Mansfield

29/12/2019

También en los cuentos de Mansfield resuenan músicas distintas y tradiciones literarias de muy diversa tonalidad, e incluso contradictorias entre sí: al “modernismo” impresionista de “En la bahía”, por ejemplo, hay que contraponer la influencia de Chejov en relatos como el titulado “Vida de Ma Parker”, del que cabe decir que parece casi una traslación a otro ambiente y circunstancias de “El cochero", un conocido cuento del maestro ruso: en ambos, un personaje de clase trabajadora monologa sobre las duras circunstancias que concurren en su vida, en presencia de un interlocutor burgués de quien no solamente cabe decir que se muestra absolutamente indiferente a las circunstancias de las que le están haciendo partícipe, sino que resulta irónicamente empequeñecido por esa incapacidad para la empatía. No es éste el único cuento en el que Mansfield se acerca al humor sardónico de su maestro: en “La lección de canto”, por ejemplo, aborda con exquisita ironía los cambios en el estado de ánimo de una profesora solterona que primero recibe una carta en la que su prometido le anuncia la ruptura de su compromiso y después un telegrama... cuyo contenido no podemos desvelar sin estropear el factor de sorpresa que aporta a la narración. Chejov parece aportar a Mansfield un repertorio de procedimientos para que la voz en la que se expresa quien cuenta la historia aporte movimiento narrativo a situaciones en las que un simple observador a lo sumo detectaría una mera situación estática, una estampa. Hay que recordar que los primeros relatos de Mansfielf fueron precisamente eso: sketches, bosquejos descriptivos. Pero Chejov significó algo más para la escritora neozelandesa: la sutileza aprendida del maestro ruso bien podía conducir a un tratamiento narrativo que fuese más allá de la mera exposición de premisas y conclusiones, al modo de las narraciones “realistas” convencionales del siglo XIX. Mansfield, recuérdese, era una modernista convencida, es decir, una partidaria decidida de la innovación, lo que es tanto como decir que participaba de la devoción de los escritores coetáneos por las posibilidades de la "imagen", el gran fetiche estilístico del momento. 

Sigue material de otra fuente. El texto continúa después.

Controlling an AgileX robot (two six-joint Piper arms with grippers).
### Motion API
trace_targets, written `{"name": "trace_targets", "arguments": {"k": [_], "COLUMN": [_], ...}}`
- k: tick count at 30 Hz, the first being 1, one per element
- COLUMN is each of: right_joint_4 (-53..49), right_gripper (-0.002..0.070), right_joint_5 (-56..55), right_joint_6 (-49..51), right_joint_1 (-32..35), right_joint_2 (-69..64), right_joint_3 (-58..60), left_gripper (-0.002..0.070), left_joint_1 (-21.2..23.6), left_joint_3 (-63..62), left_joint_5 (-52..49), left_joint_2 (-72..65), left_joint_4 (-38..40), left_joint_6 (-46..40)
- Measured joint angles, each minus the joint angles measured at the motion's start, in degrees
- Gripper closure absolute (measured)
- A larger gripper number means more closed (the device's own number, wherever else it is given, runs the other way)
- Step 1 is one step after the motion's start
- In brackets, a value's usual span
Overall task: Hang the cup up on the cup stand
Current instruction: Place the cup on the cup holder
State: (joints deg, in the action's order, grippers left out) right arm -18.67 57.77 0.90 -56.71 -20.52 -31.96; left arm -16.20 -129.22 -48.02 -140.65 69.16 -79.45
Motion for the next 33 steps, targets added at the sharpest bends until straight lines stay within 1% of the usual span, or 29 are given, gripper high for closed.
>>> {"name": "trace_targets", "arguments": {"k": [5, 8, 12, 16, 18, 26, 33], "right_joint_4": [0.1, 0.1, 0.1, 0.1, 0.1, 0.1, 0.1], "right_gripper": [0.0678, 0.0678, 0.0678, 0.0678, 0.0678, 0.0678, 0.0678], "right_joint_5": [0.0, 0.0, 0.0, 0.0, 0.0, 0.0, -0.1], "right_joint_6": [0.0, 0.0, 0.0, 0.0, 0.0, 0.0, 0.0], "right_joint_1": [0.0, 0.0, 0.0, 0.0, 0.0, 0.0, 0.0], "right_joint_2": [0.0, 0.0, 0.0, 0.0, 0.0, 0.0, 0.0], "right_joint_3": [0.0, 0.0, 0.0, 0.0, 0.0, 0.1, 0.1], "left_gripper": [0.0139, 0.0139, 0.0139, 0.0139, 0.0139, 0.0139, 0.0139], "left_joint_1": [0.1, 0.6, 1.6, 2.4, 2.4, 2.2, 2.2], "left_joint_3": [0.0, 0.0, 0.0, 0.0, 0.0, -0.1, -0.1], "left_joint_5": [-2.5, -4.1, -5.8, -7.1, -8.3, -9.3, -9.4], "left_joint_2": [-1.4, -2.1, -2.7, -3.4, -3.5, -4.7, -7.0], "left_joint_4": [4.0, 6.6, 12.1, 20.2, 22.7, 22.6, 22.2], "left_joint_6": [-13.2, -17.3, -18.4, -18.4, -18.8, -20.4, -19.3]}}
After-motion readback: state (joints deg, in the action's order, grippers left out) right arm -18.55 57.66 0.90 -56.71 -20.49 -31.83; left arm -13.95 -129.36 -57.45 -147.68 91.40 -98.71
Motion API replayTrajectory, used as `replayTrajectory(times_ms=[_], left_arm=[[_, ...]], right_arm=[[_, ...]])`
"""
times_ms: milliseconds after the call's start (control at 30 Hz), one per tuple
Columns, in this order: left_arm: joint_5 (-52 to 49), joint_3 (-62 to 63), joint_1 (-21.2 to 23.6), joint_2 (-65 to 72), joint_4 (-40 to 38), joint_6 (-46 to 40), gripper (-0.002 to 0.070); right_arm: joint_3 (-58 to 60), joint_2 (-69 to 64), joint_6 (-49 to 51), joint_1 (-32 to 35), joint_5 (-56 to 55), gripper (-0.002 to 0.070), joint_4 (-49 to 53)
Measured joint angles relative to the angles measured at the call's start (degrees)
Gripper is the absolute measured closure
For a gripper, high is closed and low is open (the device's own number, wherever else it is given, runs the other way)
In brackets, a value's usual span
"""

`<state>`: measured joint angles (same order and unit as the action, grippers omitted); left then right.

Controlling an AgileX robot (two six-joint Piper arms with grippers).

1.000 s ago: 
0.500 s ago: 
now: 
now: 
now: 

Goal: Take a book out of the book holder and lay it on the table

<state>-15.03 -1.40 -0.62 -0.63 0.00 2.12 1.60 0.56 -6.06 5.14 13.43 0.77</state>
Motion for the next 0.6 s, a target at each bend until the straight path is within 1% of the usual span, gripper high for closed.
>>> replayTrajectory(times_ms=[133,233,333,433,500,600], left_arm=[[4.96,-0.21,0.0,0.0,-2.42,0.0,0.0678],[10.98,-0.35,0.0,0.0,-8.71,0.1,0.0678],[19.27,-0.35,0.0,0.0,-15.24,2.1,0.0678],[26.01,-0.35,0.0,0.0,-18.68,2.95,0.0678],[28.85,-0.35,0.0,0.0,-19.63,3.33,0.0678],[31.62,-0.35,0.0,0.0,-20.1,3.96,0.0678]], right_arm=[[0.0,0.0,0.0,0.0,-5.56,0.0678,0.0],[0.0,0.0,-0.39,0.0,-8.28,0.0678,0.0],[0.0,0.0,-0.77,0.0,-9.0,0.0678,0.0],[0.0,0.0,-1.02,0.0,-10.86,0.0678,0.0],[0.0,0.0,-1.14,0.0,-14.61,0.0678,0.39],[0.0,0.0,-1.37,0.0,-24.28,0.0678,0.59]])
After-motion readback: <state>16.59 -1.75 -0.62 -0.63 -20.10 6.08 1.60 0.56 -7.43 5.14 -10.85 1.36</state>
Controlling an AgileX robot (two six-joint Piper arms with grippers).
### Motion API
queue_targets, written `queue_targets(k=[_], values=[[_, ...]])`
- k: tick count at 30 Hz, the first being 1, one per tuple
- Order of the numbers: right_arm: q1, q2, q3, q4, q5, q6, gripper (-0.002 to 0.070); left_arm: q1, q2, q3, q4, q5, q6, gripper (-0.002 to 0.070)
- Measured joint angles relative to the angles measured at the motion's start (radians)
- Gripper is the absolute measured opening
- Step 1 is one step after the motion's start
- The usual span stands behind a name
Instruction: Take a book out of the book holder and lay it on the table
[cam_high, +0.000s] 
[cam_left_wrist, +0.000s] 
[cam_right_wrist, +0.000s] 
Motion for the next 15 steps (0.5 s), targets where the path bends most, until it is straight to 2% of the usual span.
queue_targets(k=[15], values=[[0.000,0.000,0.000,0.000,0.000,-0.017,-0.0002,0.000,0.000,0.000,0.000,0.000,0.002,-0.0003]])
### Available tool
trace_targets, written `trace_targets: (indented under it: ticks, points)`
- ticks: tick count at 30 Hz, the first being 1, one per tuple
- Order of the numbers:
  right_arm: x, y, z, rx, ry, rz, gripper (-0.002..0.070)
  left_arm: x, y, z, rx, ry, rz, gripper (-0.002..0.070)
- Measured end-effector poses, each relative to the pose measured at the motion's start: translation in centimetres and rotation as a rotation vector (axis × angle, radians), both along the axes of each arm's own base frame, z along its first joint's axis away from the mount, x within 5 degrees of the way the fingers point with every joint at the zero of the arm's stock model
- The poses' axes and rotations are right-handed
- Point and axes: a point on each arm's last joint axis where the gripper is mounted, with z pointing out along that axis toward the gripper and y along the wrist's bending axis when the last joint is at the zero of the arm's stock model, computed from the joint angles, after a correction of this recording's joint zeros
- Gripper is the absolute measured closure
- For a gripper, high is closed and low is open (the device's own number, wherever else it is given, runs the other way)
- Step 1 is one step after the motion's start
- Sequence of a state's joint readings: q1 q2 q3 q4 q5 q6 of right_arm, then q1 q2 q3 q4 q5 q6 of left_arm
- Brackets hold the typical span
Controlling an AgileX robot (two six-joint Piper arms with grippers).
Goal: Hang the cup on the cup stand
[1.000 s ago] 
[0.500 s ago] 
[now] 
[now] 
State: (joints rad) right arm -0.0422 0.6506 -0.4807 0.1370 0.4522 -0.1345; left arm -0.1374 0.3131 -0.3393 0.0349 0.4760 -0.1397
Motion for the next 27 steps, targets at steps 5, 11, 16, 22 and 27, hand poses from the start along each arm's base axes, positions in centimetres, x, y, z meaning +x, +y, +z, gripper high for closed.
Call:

Mansfield era una “imagista” (o “imaginista”) radical, en la misma medida en que lo fueron sus coetáneos Ezra Pound o la poeta H. D. (Hilda Doolittle); y lo era en un terreno, el de la narrativa, donde el despliegue de imágenes planteaba problemas muy distintos a los que concurrían en la poesía: si un poema, según el credo imaginista, debía renunciar a su desarrollo discursivo para apoyarse exclusivamente en las sensaciones que aportaban las sucesivas imágenes que en él comparecían, lo mismo cabía esperar de una narración. Pero, ¿cómo prescindir en una narración de todas las enojosas conexiones lógicas y temporales que permiten secuenciar una serie de acciones? Mansfield pareció encontrar la respuesta en el estudio de su maestro Chejov: la objetividad lacónica bien podía derivar a que una sucesión de apuntes descriptivos bastara para sugerir todo un argumento. El ya mencionado relato “En la bahía” podría ser un buen ejemplo de lo dicho: la simple consignación de las situaciones en las que se encuentran ocupados una serie de personajes a lo largo de una jornada vacacional basta a la narradora para insinuar los lazos que hay entre ellos e incluso las posibles ocasiones de conflicto. Pero Mansfield resulta incluso más original cuando mezcla el modelo chejoviano tradicional con el procedimiento imaginista: cuando, como hace por ejemplo en “La adolescente”, la observación detallada de un comportamiento desemboca en una imagen final que cierra, a modo de broche, la narración.

Merece la pena leerla, a sabiendas incluso de que mucho de lo que en su tiempo podía entenderse como innovación es hoy práctica común incluso en los escritores más convencionales. Un optimista podría pensar que los cuentos de Mansfield son un claro eslabón en la sucesión de aportaciones que desemboca en lo que hoy entendemos como nuestro presente. Con más cautela, quienes pensamos que hay presentes enormemente regresivos nos conformamos con sugerir que  quizá esos cuentos apuntaban en una dirección en la que todavía hay mucho terreno por el que avanzar.